Exercise objective –
Which lines below fall between the one containing "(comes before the" and the one containing "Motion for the"? Repeat them exactly, counting both of those lines, and add nothing else.

*** Opening Source material ***

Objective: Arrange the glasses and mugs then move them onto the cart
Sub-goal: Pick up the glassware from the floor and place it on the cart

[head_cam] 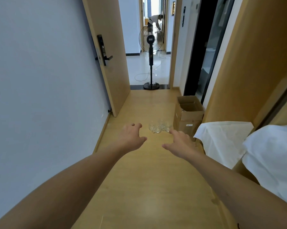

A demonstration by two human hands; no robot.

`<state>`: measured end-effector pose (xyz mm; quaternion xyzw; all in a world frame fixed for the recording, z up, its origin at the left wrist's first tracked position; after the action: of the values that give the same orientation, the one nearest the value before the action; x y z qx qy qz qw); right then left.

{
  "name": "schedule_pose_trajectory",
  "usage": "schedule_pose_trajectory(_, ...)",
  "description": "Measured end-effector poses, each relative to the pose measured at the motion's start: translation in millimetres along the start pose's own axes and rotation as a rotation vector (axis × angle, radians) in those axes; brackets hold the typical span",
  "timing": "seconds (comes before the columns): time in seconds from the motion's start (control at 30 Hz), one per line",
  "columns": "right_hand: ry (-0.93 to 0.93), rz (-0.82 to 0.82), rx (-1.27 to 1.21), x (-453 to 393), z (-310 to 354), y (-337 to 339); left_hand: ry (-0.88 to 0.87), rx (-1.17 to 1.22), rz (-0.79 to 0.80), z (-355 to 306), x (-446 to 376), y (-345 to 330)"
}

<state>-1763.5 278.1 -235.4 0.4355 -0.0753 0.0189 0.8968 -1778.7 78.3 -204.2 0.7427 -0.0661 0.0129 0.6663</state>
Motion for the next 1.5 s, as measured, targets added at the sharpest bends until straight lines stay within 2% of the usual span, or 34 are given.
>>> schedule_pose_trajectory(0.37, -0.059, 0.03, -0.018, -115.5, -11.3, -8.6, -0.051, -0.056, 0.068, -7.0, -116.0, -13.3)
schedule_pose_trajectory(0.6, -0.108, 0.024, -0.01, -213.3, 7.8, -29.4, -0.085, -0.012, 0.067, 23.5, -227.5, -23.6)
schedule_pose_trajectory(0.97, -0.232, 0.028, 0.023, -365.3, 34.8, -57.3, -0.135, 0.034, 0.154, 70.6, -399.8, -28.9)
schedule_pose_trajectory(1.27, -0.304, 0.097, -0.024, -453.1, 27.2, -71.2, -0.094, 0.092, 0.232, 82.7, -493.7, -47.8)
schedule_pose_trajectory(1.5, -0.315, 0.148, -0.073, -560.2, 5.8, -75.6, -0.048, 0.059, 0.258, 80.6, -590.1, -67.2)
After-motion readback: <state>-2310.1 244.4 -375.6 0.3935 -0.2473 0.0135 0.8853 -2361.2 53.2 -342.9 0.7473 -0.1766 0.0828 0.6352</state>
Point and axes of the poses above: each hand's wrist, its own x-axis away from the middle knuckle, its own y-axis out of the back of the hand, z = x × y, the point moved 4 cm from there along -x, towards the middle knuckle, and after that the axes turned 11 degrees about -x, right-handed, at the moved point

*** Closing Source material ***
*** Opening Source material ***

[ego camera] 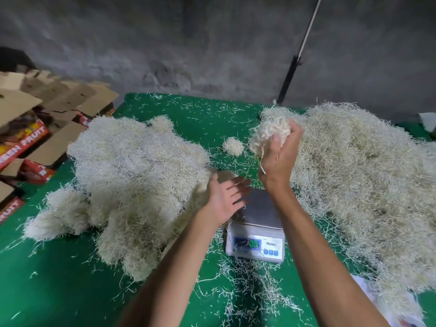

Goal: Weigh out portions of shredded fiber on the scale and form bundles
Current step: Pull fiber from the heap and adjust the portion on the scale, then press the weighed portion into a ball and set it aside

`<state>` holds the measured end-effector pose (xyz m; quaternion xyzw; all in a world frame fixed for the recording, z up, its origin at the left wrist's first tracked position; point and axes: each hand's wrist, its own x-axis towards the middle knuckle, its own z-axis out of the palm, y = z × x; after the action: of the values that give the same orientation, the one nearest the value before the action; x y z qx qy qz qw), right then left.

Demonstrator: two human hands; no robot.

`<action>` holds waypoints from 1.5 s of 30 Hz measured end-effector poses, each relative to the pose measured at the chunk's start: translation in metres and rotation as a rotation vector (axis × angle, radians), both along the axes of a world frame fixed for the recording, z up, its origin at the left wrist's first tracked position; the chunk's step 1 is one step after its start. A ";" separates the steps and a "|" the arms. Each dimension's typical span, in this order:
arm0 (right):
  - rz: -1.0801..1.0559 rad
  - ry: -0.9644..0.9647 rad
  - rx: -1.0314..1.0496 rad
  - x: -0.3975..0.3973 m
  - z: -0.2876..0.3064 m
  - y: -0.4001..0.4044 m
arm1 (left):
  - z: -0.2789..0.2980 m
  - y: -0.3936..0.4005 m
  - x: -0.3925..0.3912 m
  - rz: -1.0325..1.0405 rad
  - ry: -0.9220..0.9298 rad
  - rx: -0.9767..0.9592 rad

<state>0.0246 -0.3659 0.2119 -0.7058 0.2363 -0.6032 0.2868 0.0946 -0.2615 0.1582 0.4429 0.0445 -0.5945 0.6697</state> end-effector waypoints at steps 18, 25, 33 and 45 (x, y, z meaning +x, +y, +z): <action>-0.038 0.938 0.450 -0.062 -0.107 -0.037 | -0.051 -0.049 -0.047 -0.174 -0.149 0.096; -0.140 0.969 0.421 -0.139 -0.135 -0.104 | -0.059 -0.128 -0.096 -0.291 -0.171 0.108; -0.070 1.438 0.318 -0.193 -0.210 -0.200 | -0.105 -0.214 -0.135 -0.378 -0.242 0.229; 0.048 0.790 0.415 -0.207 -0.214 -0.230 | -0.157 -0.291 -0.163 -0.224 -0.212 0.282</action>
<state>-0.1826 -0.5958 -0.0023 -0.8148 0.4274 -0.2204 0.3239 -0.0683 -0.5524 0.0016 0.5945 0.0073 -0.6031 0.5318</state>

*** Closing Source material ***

Solution to the exercise –
  "timing": "seconds (comes before the columns): time in seconds from the motion's start (control at 30 Hz), one per line",
  "columns": "right_hand: ry (-0.93 to 0.93), rz (-0.82 to 0.82), rx (-1.27 to 1.21), x (-453 to 393), z (-310 to 354), y (-337 to 339); left_hand: ry (-0.88 to 0.87), rx (-1.17 to 1.22), rz (-0.79 to 0.80), z (-355 to 306), x (-446 to 376), y (-345 to 330)"
}

<state>-1763.5 278.1 -235.4 0.4355 -0.0753 0.0189 0.8968 -1778.7 78.3 -204.2 0.7427 -0.0661 0.0129 0.6663</state>
Motion for the next 1.5 s, as measured, targets added at the sharpest bends until straight lines stay within 2% of the usual span, or 34 are given.

The output is finished, and nothing else is needed.